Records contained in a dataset

[Start of Attachment]

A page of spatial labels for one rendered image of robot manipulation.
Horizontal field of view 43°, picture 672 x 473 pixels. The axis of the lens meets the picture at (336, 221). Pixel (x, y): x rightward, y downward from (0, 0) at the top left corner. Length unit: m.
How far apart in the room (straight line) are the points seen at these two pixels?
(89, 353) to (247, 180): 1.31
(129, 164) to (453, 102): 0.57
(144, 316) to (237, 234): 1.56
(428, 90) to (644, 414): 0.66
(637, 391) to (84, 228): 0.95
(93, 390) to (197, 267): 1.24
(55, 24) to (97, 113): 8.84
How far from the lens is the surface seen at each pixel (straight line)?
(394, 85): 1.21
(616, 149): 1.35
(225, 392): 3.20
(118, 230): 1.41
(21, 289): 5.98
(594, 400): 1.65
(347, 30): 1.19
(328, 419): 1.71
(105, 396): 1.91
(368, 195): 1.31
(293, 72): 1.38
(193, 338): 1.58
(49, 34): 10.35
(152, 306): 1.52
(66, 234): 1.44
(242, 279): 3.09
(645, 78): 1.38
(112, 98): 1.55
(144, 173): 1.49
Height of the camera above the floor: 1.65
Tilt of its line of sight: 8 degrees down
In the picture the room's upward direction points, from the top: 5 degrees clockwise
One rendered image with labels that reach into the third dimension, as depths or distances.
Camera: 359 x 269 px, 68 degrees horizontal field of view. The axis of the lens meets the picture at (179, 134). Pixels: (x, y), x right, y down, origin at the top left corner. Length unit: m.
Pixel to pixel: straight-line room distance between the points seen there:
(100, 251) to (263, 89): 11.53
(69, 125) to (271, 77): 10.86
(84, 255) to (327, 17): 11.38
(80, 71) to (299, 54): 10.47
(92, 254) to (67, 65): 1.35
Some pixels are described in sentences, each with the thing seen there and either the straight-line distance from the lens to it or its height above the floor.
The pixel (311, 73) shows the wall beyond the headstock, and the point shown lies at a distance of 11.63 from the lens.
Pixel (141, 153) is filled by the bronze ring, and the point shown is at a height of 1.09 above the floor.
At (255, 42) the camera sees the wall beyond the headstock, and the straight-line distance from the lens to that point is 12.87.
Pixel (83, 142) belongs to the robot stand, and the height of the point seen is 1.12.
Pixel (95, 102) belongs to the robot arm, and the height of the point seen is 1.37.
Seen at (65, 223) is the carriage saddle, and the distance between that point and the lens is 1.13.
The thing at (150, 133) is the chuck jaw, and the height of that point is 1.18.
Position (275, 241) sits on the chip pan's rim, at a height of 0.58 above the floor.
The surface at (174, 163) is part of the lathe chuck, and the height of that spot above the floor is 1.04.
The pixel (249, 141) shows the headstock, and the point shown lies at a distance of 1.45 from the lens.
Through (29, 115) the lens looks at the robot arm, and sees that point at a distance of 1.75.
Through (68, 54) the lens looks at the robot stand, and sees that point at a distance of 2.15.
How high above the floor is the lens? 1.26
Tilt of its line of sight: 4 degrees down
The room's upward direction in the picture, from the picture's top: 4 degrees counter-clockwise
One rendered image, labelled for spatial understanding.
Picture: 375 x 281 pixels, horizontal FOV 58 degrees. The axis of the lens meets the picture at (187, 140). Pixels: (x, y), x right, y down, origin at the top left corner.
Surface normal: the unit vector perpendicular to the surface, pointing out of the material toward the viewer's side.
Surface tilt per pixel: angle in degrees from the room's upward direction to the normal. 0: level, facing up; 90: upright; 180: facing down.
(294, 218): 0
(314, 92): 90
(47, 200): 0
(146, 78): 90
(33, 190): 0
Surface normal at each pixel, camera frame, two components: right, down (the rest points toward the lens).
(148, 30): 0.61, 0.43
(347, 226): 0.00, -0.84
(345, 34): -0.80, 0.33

[End of Attachment]

• TASK TO COMPLETE:
For this exercise, output exactly the lines above from the line with "(112, 98): 1.55" to the line with "The surface at", counting both, and leave out the rest.

• RESULT FOR THIS EXERCISE:
(112, 98): 1.55
(144, 173): 1.49
Height of the camera above the floor: 1.65
Tilt of its line of sight: 8 degrees down
In the picture the room's upward direction points, from the top: 5 degrees clockwise
One rendered image with labels that reach into the third dimension, as depths or distances.
Camera: 359 x 269 px, 68 degrees horizontal field of view. The axis of the lens meets the picture at (179, 134). Pixels: (x, y), x right, y down, origin at the top left corner. Length unit: m.
Pixel to pixel: straight-line room distance between the points seen there:
(100, 251) to (263, 89): 11.53
(69, 125) to (271, 77): 10.86
(84, 255) to (327, 17): 11.38
(80, 71) to (299, 54): 10.47
(92, 254) to (67, 65): 1.35
Some pixels are described in sentences, each with the thing seen there and either the straight-line distance from the lens to it or its height above the floor.
The pixel (311, 73) shows the wall beyond the headstock, and the point shown lies at a distance of 11.63 from the lens.
Pixel (141, 153) is filled by the bronze ring, and the point shown is at a height of 1.09 above the floor.
At (255, 42) the camera sees the wall beyond the headstock, and the straight-line distance from the lens to that point is 12.87.
Pixel (83, 142) belongs to the robot stand, and the height of the point seen is 1.12.
Pixel (95, 102) belongs to the robot arm, and the height of the point seen is 1.37.
Seen at (65, 223) is the carriage saddle, and the distance between that point and the lens is 1.13.
The thing at (150, 133) is the chuck jaw, and the height of that point is 1.18.
Position (275, 241) sits on the chip pan's rim, at a height of 0.58 above the floor.
The surface at (174, 163) is part of the lathe chuck, and the height of that spot above the floor is 1.04.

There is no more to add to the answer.